Tuesday, February 27, 2007

Wrong Number

There are moments when I can still hear the gentle reprimand, the loving rebuke. Always it would come in those moments of quiet, embarrassed realisation that I had forgotten something, left something out, overlooked it. “Slow down son. Stop and think. Be more careful, more thoughtful, more thorough.”

It’s odd how little things like that stay with you and resurface at different times of your life, creep up on you unawares when you lease expect it or come back to haunt you when you feel at your most vulnerable and insecure. Part of me, at the end of this day – the part that hadn’t consumed a celebratory two beers, half a bottle of champagne and three whiskies – could still hear the correction.

Looking back, I can see why it happened. It shows how dependent on these little pieces of consumerism we have become; ten years ago we would never let the things out of our sight; these days it’s a reflex pat of the pocket every now and then. We had both been in a hurry after lunch; she had to get back for a client immediately, so she left quickly. I settled up and grabbed the phone without looking. I took my time getting back to the office, the better to savour the crisp spring air and the views along the river on the way back. By the time I got back to my desk I was straight back onto emails; then project planning. I needed to get it finished before four, so I could get off to the jeweller’s in good time before closing. They were going to call to let me know the ring was ready; then plans for the weekend would be complete, planned to the last detail. Answer certain, but surprise inevitable. I knew she expected me to wait till the summer, when we would go back to see her family. She, though, didn’t know I had phoned her folks - they were in on the deception. I allowed myself a moment of smugness as I worked.

I was deep into the project at 3:20, just enough to feel optimistic that I would finish in time. The phone vibrated; looking back it should have struck me as strange. I never leave it on silent. I answered without pausing to think.

“Hello?”

“Is Rachel there?”

“Er you’ve got the wrong number. This is her fian…boyfriend…Who is this?”

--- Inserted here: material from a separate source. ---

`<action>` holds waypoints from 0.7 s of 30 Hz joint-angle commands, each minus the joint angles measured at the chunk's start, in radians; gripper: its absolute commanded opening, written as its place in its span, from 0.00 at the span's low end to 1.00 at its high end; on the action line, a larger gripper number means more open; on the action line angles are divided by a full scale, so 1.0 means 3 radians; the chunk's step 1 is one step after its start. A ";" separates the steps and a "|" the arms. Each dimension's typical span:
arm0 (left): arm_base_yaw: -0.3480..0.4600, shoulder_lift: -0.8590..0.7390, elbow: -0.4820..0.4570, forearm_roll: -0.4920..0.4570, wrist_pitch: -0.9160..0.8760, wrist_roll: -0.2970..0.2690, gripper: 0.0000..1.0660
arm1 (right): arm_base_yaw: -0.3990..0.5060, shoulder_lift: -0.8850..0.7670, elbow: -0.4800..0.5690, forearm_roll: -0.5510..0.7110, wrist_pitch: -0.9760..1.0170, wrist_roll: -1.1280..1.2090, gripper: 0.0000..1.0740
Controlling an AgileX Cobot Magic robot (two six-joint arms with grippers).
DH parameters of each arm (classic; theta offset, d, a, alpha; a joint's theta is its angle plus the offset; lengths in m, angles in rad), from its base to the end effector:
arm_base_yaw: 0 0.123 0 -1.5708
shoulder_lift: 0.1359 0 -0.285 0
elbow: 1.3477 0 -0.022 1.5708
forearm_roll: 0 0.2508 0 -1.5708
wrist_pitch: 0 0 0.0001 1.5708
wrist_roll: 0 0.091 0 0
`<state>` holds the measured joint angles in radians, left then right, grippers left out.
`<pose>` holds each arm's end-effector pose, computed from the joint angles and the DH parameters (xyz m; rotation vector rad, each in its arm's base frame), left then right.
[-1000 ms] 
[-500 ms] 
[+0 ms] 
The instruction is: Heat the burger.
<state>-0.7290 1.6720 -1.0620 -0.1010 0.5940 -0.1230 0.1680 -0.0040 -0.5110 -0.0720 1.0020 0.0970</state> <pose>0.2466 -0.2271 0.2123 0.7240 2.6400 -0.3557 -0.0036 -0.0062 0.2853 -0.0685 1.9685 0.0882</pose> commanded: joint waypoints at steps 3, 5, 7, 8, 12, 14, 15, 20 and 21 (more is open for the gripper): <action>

“Could you tell her I’m stuck in traffic and I won’t make the appointment. I’m already late?”

Next I said something I shouldn’t have. Not to a client; especially not one of hers.

Straight out the door. If I had time to stop, that sinking feeling would have quickly overtaken me. But it wasn’t going to. If it wasn’t already too late, I had to find her. Straight down the street, two blocks away. Into the lobby. I stared breathlessly at the woman on the desk, reaching back into my memory for her name. It wasn’t there. No matter – by some miracle she remembered me.

“You’ve missed her. She left to go shopping. She said she needed something for the weekend.”

“Where?”

“Not sure. High street I think.”

It was as good a guess as any. Straight out the door again, lungs burning, shooting pains in the legs – these shoes weren’t built for this. I must have looked possessed, desperate or both. Past the station, up the high street. A hundred yards away, there she was, swiftly walking past the shopping centre, swinging a bag in her hands.

Too breathless to shout now, I kept running as she seemed to accelerate towards the crossing. I stumbled, straight into a passer-by; I lost my footing and reached out as I fell, hands stretching for her bag.

Trying to use it break my fall, I heard her scream in surprise. Back on my feet I looked from her to the bag, where a familiar ring tone kicked into life. I grabbed it; just as I did so I felt my legs go from under me, falling under the weight of a well-meaning defender of public order.

I could hear Rachel protesting, laughing as he wrestled me into submission.

“It’s fine, it’s OK, it’s nothing!” she managed to get out between breathless giggles. She touched my assailant on the shoulder. “Leave him; really. My fiancĂ© just wants his phone back.”